• _Task statement_: Below are entries with pictures in them. Output exactly the lines starting at the line with "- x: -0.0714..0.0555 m" and ending at the line with "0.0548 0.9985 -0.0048", both included, but not the pictures.

• _Supplied records_:

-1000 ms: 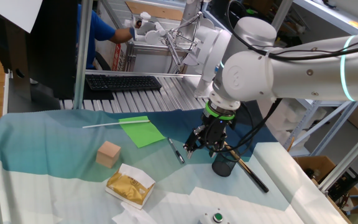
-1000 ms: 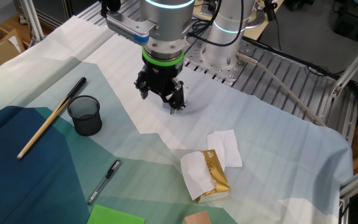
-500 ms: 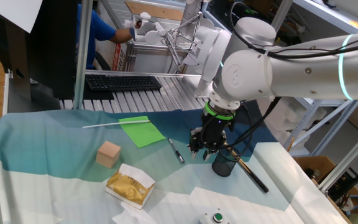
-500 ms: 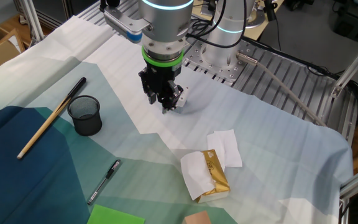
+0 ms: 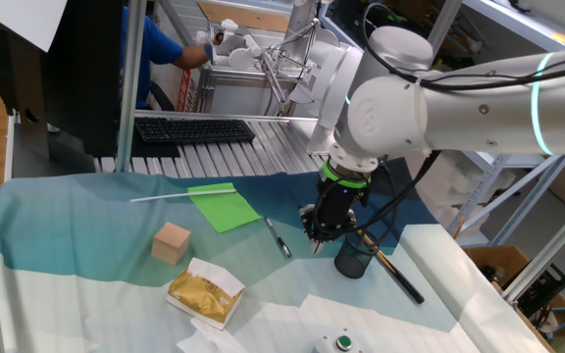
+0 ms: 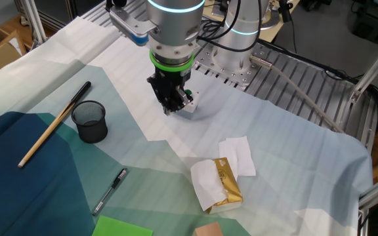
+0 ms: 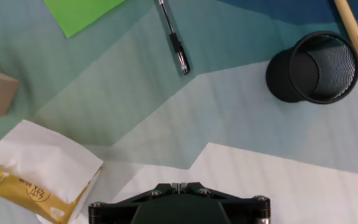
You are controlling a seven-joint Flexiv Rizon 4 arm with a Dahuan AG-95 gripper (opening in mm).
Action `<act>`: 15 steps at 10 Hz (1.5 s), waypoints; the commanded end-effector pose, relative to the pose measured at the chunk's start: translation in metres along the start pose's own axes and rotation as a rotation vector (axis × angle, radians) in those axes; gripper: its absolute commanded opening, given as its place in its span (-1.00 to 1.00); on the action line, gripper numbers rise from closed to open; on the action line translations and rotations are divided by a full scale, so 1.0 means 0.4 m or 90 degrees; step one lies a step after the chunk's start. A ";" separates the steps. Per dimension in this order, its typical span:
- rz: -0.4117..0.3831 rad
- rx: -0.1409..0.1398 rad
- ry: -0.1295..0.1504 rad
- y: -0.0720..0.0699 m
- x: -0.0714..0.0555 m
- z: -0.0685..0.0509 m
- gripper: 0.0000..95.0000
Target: Put the pen into the pen holder
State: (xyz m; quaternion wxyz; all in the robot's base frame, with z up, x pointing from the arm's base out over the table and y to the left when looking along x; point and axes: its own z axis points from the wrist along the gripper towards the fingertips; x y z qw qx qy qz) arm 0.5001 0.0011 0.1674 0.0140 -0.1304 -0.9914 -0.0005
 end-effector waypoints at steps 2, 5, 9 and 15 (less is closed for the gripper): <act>0.001 -0.002 0.002 -0.002 0.006 0.000 -1.00; -0.001 0.007 0.002 -0.002 0.006 0.001 -1.00; -0.005 0.008 0.000 -0.002 0.006 0.001 -1.00; -0.051 0.005 -0.018 0.012 -0.013 0.044 -1.00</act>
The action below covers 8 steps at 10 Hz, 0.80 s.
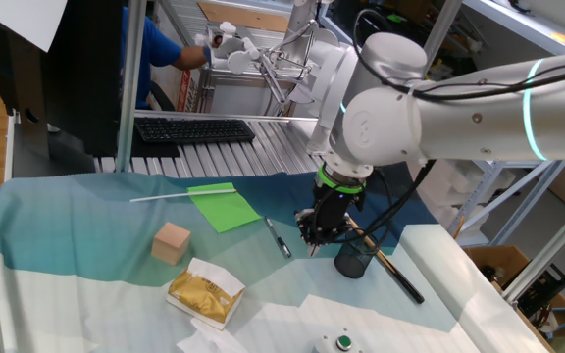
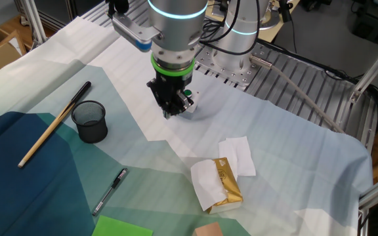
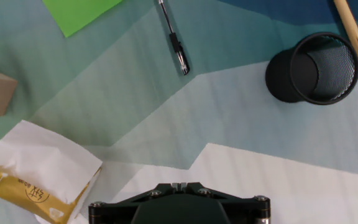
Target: Put the pen into the pen holder
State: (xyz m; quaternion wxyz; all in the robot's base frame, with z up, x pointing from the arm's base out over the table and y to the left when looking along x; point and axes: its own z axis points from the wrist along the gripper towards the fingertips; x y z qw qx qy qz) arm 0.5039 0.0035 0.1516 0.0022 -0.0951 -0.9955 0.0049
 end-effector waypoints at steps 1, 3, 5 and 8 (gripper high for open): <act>-0.014 -0.001 -0.003 0.006 -0.016 0.011 -1.00; -0.023 -0.002 -0.004 0.011 -0.047 0.021 -1.00; -0.033 -0.003 -0.004 0.015 -0.083 0.030 -1.00; -0.064 -0.001 -0.005 0.011 -0.145 0.042 -1.00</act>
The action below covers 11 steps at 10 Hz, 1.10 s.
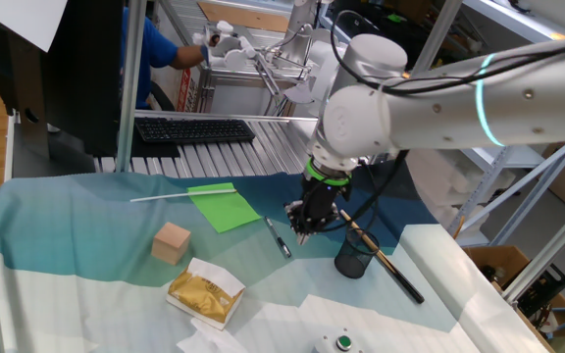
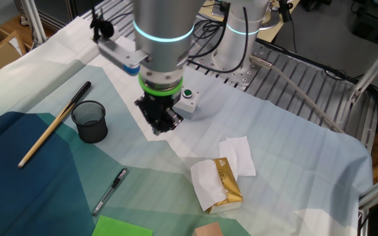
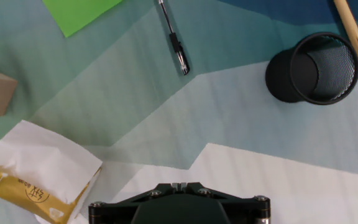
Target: Put the pen into the pen holder
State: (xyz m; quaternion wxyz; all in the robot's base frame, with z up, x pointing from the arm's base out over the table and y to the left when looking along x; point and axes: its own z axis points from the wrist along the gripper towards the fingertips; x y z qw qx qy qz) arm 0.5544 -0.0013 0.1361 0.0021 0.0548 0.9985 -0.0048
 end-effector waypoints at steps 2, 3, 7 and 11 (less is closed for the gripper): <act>-0.035 0.000 0.001 -0.017 -0.055 0.018 -1.00; -0.044 0.000 0.001 -0.027 -0.069 0.026 -1.00; -0.072 0.002 0.000 -0.072 -0.114 0.072 -1.00; -0.078 0.010 -0.008 -0.086 -0.147 0.106 -1.00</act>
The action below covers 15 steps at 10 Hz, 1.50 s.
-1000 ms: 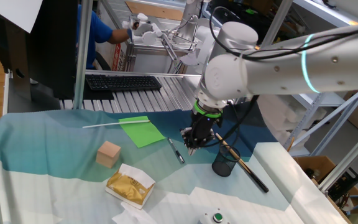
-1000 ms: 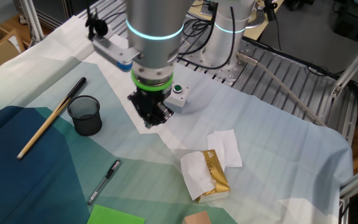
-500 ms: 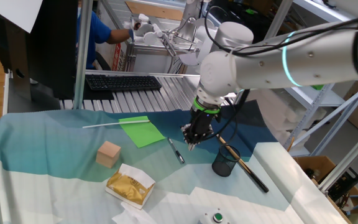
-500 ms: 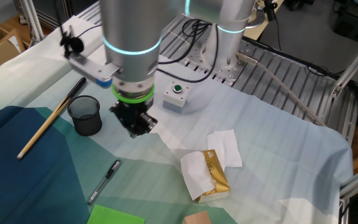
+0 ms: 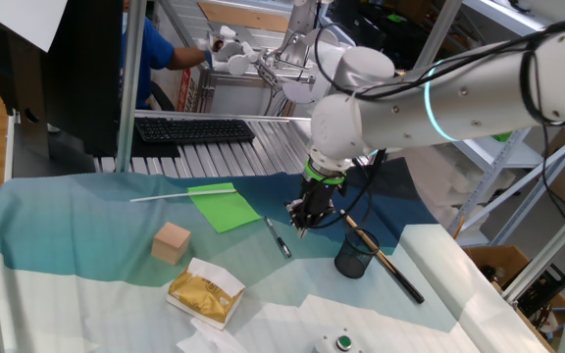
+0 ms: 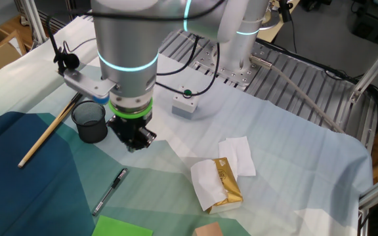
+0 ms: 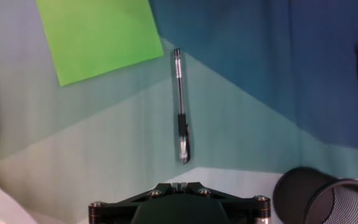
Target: Put the pen into the pen holder
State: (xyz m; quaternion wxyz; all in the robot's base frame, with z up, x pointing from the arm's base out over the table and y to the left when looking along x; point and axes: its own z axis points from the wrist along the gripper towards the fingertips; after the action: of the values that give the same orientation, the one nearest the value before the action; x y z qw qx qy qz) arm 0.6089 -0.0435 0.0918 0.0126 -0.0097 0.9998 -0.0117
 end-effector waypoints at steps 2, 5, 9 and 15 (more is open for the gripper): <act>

• _Task result_:
- x: -0.0714..0.0555 m
- z: -0.0685..0.0509 m
- gripper: 0.0000..95.0000
Target: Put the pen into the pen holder
State: (xyz m; quaternion wxyz; all in the robot's base frame, with z up, x pointing from the arm's base out over the table and y to the left when looking along x; point and axes: its own z axis points from the wrist along the gripper towards the fingertips; x y z qw qx qy qz) arm 0.5001 0.0011 0.1674 0.0140 -0.1304 -0.9914 -0.0005
 end-effector waypoints at steps 2, 5, 9 and 15 (less is closed for the gripper): <act>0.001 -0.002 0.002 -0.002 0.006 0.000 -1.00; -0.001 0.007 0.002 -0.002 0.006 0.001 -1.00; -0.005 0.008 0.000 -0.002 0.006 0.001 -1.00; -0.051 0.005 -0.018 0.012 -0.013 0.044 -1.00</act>
The action below covers 8 steps at 10 Hz, 0.80 s.
Target: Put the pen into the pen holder
State: (xyz m; quaternion wxyz; all in the robot's base frame, with z up, x pointing from the arm's base out over the table and y to the left when looking along x; point and axes: its own z axis points from the wrist along the gripper towards the fingertips; x y z qw qx qy qz) arm 0.5039 0.0035 0.1516 0.0022 -0.0951 -0.9955 0.0049
 end-effector waypoints at steps 1, 3, 5 and 8 (gripper high for open): <act>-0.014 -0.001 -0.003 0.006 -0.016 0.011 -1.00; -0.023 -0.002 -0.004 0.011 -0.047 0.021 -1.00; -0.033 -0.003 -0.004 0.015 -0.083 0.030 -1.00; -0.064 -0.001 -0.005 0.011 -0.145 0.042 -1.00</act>
The action below covers 11 steps at 10 Hz, 1.10 s.
Target: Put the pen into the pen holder
State: (xyz m; quaternion wxyz; all in the robot's base frame, with z up, x pointing from the arm's base out over the table and y to the left when looking along x; point and axes: its own z axis points from the wrist along the gripper towards the fingertips; x y z qw qx qy qz) arm 0.5544 -0.0013 0.1361 0.0021 0.0548 0.9985 -0.0048

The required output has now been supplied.